Same with grades in school. People could fall under the A category, the B category etc etc .

Also say with student ID numbers, which is nominal but It could be ordinal too, because they could be ranked in order?

and also, an experiment investigating audience effects in which 10 participants all had to see how many basketball shots they could get through the net from a particular position when no one was watching as opposed to when an audience of 12 people were watching. This is ordinal but why isnt this nominal?


I think im okay with interval data, because thats just thinks like time, temperature things that have standardised scales


So just to double check that Im kind of on the right lines:

Say the question in the exam was: 1) Correlation study that plans to collect nominal data using independent measures design. I chose the option happiness and popularity

I would administer a closed ended questionnare asking the question : Would you consider yourself happy. yes/no would you consider yourself popular yes/no to males and to females.

2) you must use independent measures and collect ordinal data. whether people remember names of food when theyre hungry or not

how would you measure that ^ id have no idea?! :frown: Just as a guess I would put them in two conditions, hungry or not hungry and then just conduct a standardised memory test, and then place the scores in order. Is that right?!


All of what you said sounds right tbh, it just it depends in what way you choose to use the data i guess. The first examples right too, the second example if they both have to be ordinal then id give rating scale of how hungry they are on scale of 1-5 and then order how many names of food they remember, tbh you cant really do how many names of food they remember ordinal? well i cant think of how you could, because it would still be interval level as it would have equal intervalss
Original post by kt.b01200
A way in which my psychology teacher has got us to remember the tests is
Nominal, Independent measures, Chi squared test
Nick Is Cool
Nominal Repeated measures, Sign Test
Nick Rides Scooter
Nominal, Correlation, Phi Test
Nick Can't Punch

Ordinal, Independent Measures, Mann Whitney U Test
Ollie Is Mad
Ordinal, Repeated Measures, Wilcoxon T test
Ollie, Runs Wild
Ordinal, Correlation, Spearmans Rank Test
Ollie Can Swim

And for interval/ ratio data as long as you use a small sample use the test which would be used for ordinal level data as assumptions of parametric test cannot be met:
Interval/ ratio + independent measures = Mann Whiteney U test
interval/ ratio + repeated measures = Wilcoxon T test
interval/ ratio + correlation = Spearmans Rank test



Thanks so much! that helped loads x
Reply 37
I'm making some booklet thing for G544, will post it on here when I've done it!!! Covers everything on the spec xx
Reply 38
Original post by laurag.19
I'm making some booklet thing for G544, will post it on here when I've done it!!! Covers everything on the spec xx


Thankyouuuu!
Reply 39
If individual differences came up in section B what A2 studies could I use?
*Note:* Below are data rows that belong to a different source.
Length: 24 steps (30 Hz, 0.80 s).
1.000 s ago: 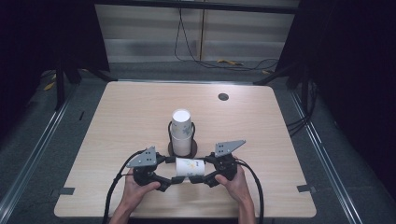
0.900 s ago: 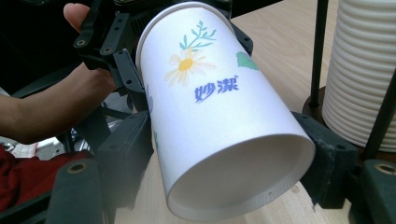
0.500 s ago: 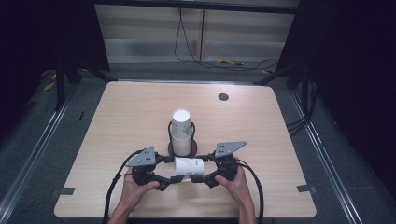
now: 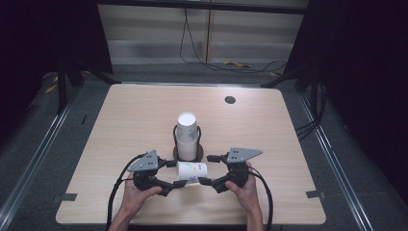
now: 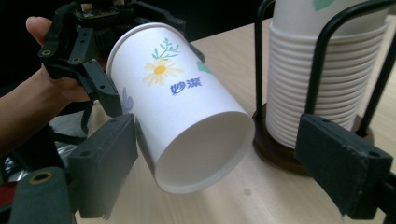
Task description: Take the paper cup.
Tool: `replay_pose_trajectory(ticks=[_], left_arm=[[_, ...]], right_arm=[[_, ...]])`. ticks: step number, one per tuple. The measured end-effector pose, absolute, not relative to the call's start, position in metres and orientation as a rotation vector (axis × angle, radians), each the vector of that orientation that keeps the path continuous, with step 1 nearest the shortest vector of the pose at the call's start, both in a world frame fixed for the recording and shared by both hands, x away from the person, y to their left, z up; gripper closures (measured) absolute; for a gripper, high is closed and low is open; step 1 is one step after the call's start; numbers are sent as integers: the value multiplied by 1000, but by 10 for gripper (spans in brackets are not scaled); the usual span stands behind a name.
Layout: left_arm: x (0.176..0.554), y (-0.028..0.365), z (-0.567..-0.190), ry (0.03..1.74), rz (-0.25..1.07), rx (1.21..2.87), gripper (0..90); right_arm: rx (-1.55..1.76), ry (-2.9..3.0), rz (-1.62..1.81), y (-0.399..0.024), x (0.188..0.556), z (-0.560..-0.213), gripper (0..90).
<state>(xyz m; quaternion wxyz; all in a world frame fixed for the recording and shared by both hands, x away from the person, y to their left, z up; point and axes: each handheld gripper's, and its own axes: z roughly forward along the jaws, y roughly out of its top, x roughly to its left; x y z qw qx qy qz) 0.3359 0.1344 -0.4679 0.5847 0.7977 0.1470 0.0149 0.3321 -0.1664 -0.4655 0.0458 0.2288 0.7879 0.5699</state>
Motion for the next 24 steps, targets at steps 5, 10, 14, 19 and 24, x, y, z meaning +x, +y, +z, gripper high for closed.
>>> replay_pose_trajectory(ticks=[5,10,14,19,24], left_arm=[[337,137,-468,356,39,1869,278],[337,139,-468,359,46,1874,278],[337,141,-469,361,39,1879,278],[336,144,-468,366,47,1904,278],[334,150,-466,371,58,1925,278]], right_arm=[[718,2363,1721,-168,331,-466,128],[717,2286,1702,-170,325,-465,127],[726,2229,1710,-173,322,-466,127],[792,2150,1662,-178,319,-467,128],[809,2112,1611,-180,318,-466,128]])
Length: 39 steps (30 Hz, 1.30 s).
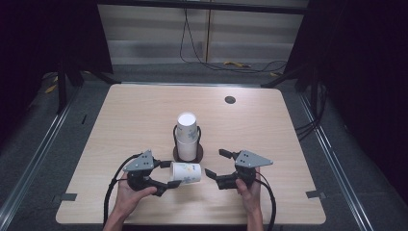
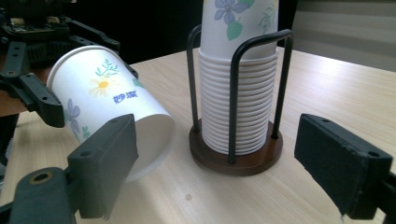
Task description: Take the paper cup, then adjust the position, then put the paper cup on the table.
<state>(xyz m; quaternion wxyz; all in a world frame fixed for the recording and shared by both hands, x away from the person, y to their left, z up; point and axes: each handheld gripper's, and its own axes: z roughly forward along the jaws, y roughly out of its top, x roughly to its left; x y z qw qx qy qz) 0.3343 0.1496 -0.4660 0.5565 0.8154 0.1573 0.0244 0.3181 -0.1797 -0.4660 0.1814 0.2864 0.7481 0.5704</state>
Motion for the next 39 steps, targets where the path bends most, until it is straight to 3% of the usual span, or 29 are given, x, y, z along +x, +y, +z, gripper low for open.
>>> replay_pose_trajectory(ticks=[25,39], left_arm=[[331,173,-451,445,109,2033,275],[349,190,-443,521,99,2106,274]], right_arm=[[1032,1757,1466,-202,311,-484,128],[1063,1665,1403,-212,310,-494,127]])
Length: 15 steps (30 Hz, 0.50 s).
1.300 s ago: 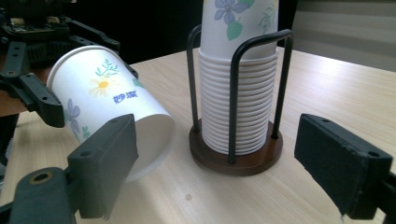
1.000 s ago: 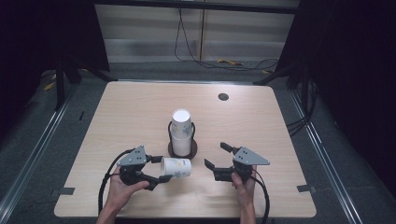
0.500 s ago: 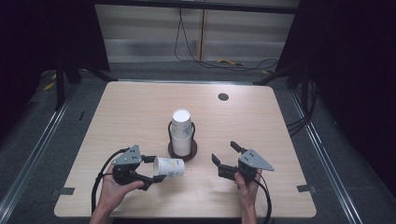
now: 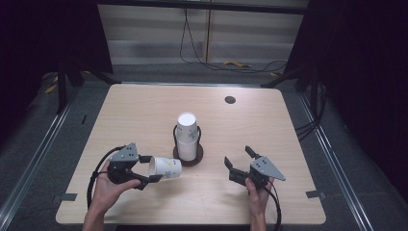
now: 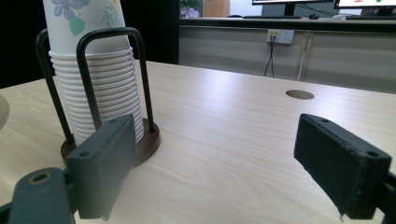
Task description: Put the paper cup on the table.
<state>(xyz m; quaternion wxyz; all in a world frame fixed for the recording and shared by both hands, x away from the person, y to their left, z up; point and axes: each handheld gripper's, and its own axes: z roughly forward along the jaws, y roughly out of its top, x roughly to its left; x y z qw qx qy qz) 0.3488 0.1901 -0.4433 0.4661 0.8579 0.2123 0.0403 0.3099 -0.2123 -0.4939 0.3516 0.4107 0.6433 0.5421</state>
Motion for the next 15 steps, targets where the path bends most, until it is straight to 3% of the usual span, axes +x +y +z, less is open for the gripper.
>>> replay_pose_trajectory(ticks=[15], left_arm=[[365,207,-434,634,138,2172,275]], right_arm=[[1062,1662,1378,-210,314,-498,127]])
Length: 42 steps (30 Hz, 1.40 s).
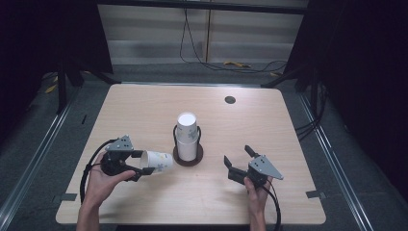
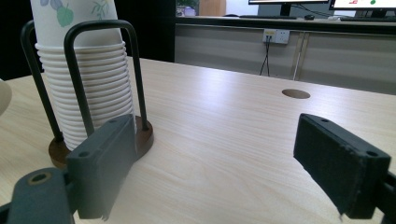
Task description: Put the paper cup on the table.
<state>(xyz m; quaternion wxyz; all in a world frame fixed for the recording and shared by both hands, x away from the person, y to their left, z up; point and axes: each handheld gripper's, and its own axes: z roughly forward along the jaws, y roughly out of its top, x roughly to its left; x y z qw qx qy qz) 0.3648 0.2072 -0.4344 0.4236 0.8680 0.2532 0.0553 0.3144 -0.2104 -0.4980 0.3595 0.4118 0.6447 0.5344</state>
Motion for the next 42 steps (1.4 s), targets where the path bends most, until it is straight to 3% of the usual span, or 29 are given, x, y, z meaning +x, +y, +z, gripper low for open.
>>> replay_pose_trajectory(ticks=[26,42], left_arm=[[397,207,-414,752,143,2337,275],[422,192,-402,769,156,2589,269]], right_arm=[[1083,1623,1360,-213,317,-501,127],[1076,1606,1364,-213,315,-501,127]])
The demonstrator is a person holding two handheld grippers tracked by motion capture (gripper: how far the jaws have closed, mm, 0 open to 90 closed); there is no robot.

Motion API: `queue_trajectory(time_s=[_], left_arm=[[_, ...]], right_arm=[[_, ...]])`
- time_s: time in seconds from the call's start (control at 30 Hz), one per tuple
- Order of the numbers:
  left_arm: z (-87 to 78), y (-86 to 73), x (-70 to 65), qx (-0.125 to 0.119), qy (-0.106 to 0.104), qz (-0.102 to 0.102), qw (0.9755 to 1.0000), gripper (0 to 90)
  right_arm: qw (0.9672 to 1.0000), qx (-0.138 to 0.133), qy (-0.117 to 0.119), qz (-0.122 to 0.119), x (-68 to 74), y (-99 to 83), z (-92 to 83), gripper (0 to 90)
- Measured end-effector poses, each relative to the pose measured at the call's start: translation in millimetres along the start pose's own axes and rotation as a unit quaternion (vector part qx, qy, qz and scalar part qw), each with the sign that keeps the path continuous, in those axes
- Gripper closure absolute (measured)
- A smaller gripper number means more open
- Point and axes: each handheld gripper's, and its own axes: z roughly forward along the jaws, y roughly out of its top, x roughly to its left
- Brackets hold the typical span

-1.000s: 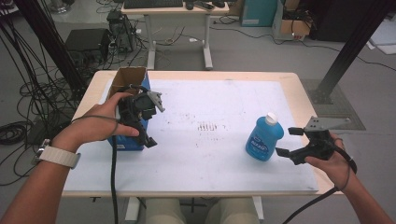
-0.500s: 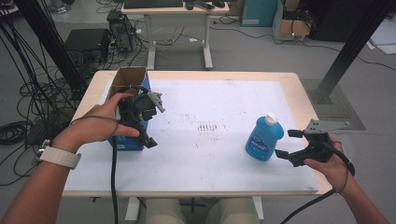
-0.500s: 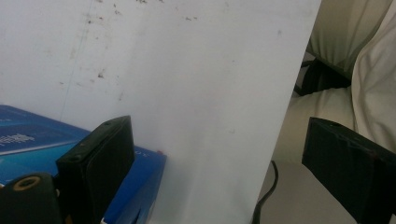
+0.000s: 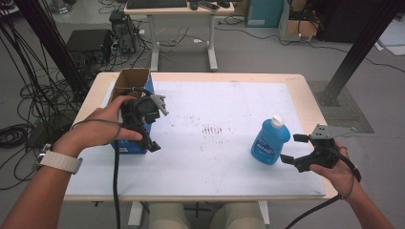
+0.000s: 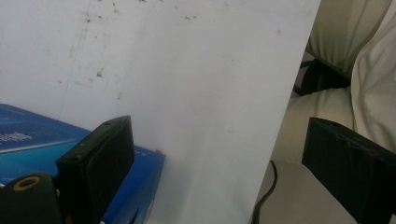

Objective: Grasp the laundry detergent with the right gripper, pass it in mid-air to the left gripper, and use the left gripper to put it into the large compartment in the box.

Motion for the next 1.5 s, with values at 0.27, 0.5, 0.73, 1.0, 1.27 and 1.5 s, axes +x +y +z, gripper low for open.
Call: queue_trajectory(time_s=[0.27,0.5,0.73,1.0,1.27,1.5], left_arm=[[0.9,0.3,-0.4,0.0,0.0,-0.001,1.0,9.7],[1.7,0.8,-0.3,0.001,-0.002,0.0,1.0,9.7],[2.1,0.6,-0.3,0.001,-0.002,-0.001,1.0,9.7],[1.9,0.4,-0.7,0.001,-0.002,-0.001,1.0,9.7],[2.2,0.0,-0.2,0.0,-0.003,-0.001,1.0,9.6],[2.2,0.0,-0.1,0.0,-0.002,-0.001,1.0,9.7]], right_arm=[[1.0,-0.005,0.002,0.001,0.2,-3.0,2.3,4.4],[0.9999,-0.01,0.001,0.002,-0.1,-4.9,3.9,4.5],[0.9999,-0.015,0.001,0.009,0.8,-5.2,5.1,4.5],[0.9999,-0.014,-0.001,0.002,0.2,-4.3,3.9,4.5],[0.9999,-0.015,-0.001,0.003,0.3,-4.5,4.3,4.6],[0.9998,-0.016,-0.001,0.012,1.7,-3.9,4.7,4.6]])
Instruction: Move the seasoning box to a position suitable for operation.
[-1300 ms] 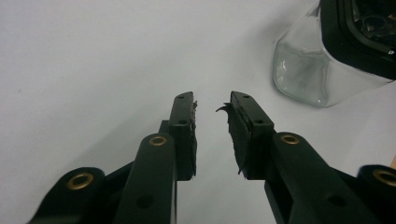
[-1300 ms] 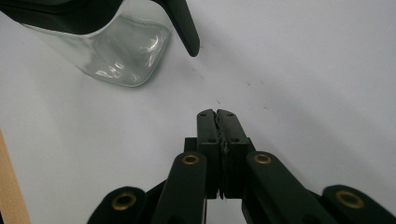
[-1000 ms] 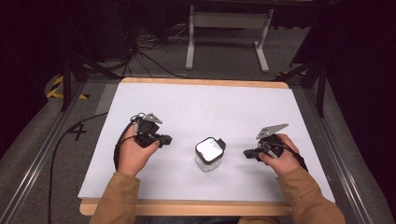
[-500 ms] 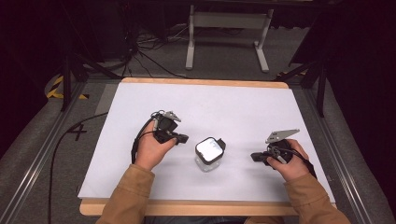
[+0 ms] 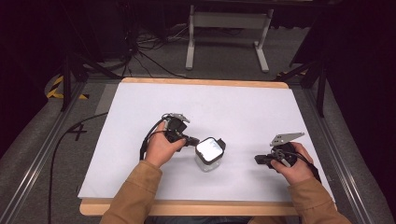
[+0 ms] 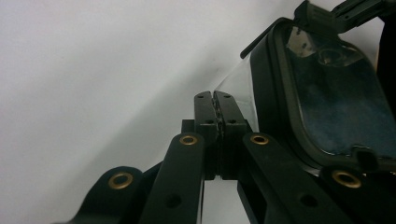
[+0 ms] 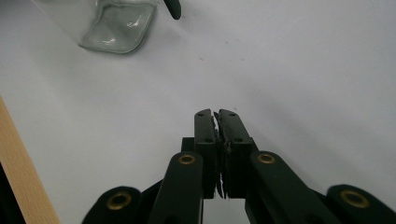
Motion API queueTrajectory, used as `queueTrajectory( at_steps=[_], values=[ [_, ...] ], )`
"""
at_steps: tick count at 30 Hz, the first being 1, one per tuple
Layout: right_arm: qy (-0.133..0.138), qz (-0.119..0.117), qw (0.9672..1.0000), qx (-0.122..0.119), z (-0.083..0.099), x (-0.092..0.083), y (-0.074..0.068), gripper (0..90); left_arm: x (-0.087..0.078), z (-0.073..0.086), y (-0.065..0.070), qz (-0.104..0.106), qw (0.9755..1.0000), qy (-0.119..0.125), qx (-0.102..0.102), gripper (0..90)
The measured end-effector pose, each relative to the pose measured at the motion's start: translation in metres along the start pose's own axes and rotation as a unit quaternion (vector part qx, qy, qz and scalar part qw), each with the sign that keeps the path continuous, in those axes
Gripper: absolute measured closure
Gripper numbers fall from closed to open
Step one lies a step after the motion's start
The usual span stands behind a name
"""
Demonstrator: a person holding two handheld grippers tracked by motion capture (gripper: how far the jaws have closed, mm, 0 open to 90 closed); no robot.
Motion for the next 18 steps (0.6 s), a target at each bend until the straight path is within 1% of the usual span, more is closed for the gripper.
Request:
queueTrajectory(
  at_steps=[1,3,5,6,10,12,13,15,17,18],
  values=[
    [0.000,0.001,1.0000,-0.002,0.0004,0.0000,0.0004,87.2,0.0015,0.0000,0.0000,0.000,1.0000,-0.001,-0.001,89.7],
    [0.001,0.003,1.0000,-0.003,0.0007,-0.0005,0.0011,87.0,0.0035,0.0004,0.0005,0.006,0.9999,-0.006,-0.007,89.7],
    [0.000,0.003,1.0000,-0.001,0.0008,-0.0007,0.0014,86.8,0.0035,0.0004,0.0005,0.006,0.9999,-0.006,-0.007,89.8],
    [0.000,0.005,1.0000,-0.003,0.0010,-0.0001,0.0019,86.7,0.0054,0.0007,0.0013,0.009,0.9998,-0.012,-0.009,89.8],
    [0.000,0.001,1.0000,-0.001,0.0001,0.0003,0.0003,86.6,0.0065,0.0024,0.0013,0.003,0.9996,-0.027,-0.010,89.9],
    [-0.001,0.001,1.0000,-0.002,-0.0001,0.0005,-0.0001,86.6,0.0064,0.0027,0.0010,0.003,0.9996,-0.026,-0.010,89.9],
    [-0.001,0.000,1.0000,-0.004,-0.0005,0.0011,-0.0006,86.5,0.0056,0.0035,0.0010,0.005,0.9994,-0.031,-0.011,89.9],
    [-0.001,0.001,1.0000,-0.007,-0.0009,0.0018,-0.0006,86.3,0.0052,0.0044,0.0017,0.006,0.9993,-0.034,-0.011,90.0],
    [-0.002,-0.001,1.0000,-0.006,-0.0014,0.0021,-0.0010,86.3,0.0049,0.0047,0.0019,0.004,0.9993,-0.037,-0.009,90.0],
    [-0.001,-0.003,1.0000,-0.005,-0.0019,0.0022,-0.0015,86.3,0.0045,0.0054,0.0029,0.006,0.9991,-0.041,-0.011,90.0]
  ],
)
Point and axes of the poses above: each handheld gripper's, and its own axes: x roughly forward along the jaws, z roughly out of its underside, y roughly to its right, the point moved 3 cm from there along x, roughly forward along the jaws, and after that the axes turned 11 degrees about z, right-handed, at the moved point
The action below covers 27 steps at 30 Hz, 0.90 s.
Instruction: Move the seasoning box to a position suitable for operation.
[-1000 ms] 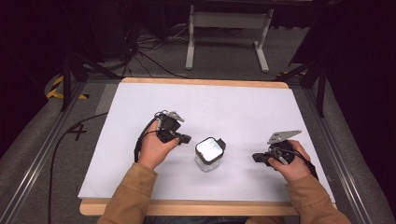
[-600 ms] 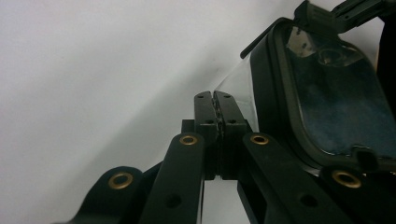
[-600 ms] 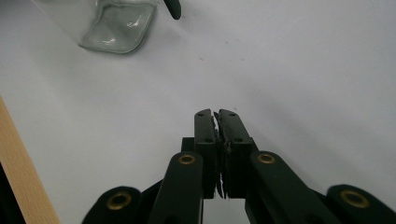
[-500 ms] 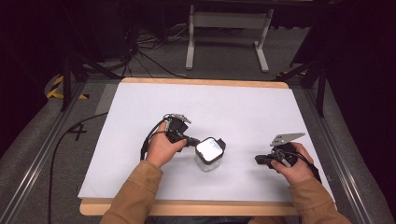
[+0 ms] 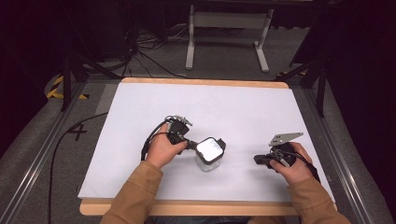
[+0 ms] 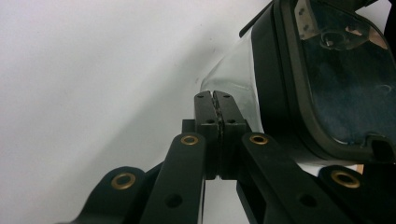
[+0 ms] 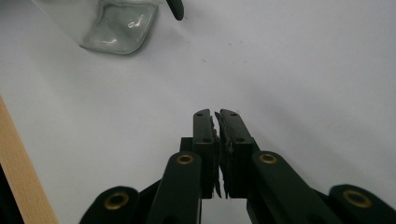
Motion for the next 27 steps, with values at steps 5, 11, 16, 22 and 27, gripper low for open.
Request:
queueTrajectory(
  at_steps=[5,11,16,22,27],
  values=[
    [0.001,-0.002,1.0000,-0.007,-0.003,0.003,-0.001,86.1,-0.001,0.004,0.005,0.003,0.9998,-0.019,0.000,89.9],
    [0.003,-0.007,0.9999,-0.014,-0.007,0.005,-0.004,85.9,-0.001,0.008,0.011,-0.003,0.9986,-0.051,0.009,89.8],
    [0.002,-0.011,0.9998,-0.016,-0.009,0.006,-0.006,85.9,-0.001,0.011,0.014,0.002,0.9979,-0.065,0.008,89.8],
    [0.003,-0.011,0.9997,-0.020,-0.011,0.007,-0.007,85.9,0.002,0.013,0.019,0.013,0.9950,-0.098,0.011,89.8],
    [0.001,-0.012,0.9997,-0.020,-0.011,0.008,-0.007,85.1,0.006,0.013,0.024,0.023,0.9926,-0.118,0.016,89.8]
  ],
)
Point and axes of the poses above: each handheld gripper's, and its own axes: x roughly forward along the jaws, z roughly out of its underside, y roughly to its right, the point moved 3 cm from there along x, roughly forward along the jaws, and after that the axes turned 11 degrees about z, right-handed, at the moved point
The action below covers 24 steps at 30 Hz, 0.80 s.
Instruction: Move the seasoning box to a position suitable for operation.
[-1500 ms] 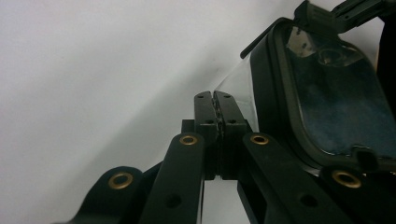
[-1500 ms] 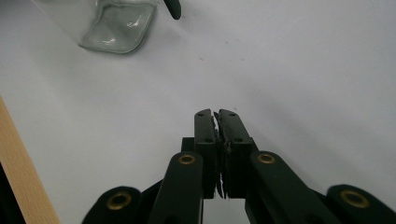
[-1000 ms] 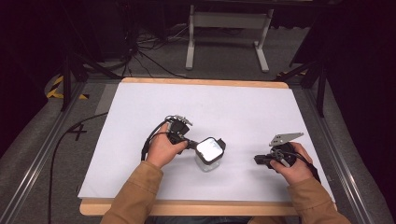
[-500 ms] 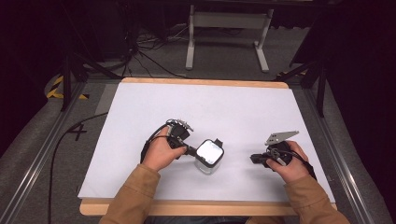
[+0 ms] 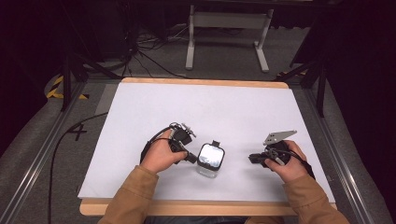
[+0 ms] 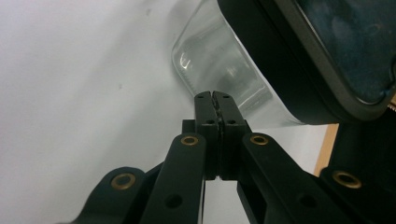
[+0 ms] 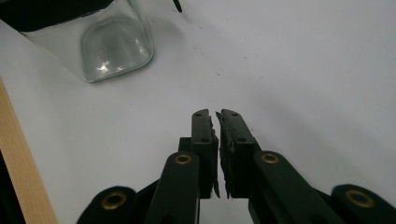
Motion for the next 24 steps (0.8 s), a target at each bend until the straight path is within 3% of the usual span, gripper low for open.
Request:
queueTrajectory(
  at_steps=[6,13,22,23,24],
  values=[
    [0.001,0.000,1.0000,0.001,0.000,-0.001,0.000,85.2,0.007,-0.002,0.005,0.011,0.9998,-0.016,0.007,89.8],
    [0.004,0.002,1.0000,0.000,0.001,-0.002,0.001,85.2,0.015,-0.007,0.016,0.021,0.9984,-0.041,0.032,89.7],
    [0.004,0.001,1.0000,0.004,0.002,-0.003,0.001,85.1,0.017,-0.009,0.017,0.022,0.9985,-0.039,0.032,85.3],
    [0.003,0.002,1.0000,0.005,0.002,-0.003,0.001,85.1,0.012,-0.010,0.015,0.004,0.9991,-0.024,0.034,81.5],
    [0.003,0.002,1.0000,0.005,0.002,-0.003,0.001,85.1,0.012,-0.010,0.015,0.004,0.9991,-0.024,0.034,80.4]
  ],
)
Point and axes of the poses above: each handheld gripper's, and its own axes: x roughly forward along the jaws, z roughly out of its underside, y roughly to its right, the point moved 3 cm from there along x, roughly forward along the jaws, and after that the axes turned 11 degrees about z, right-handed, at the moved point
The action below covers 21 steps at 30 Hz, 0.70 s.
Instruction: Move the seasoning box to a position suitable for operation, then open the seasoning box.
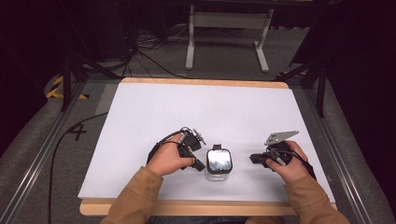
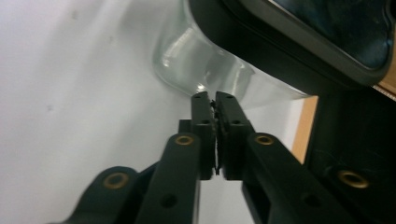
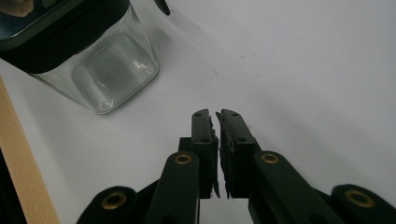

I’m finding it hard because individual differences is such a broad approach :/

Would the following studies count...
Gottesman and Shields (because it found not all monozygotic twins both had schizophrenia)
Beck et al (found that patients with depression had cognitive distortions)
Yochelson and Samenow (because it found distinguishable thinking patterns in the criminal personality)
Rotter (internal and external locus of control)
Becker (different levels of adherence)

I know we don’t have to use A2 studies but I’d like to include a couple.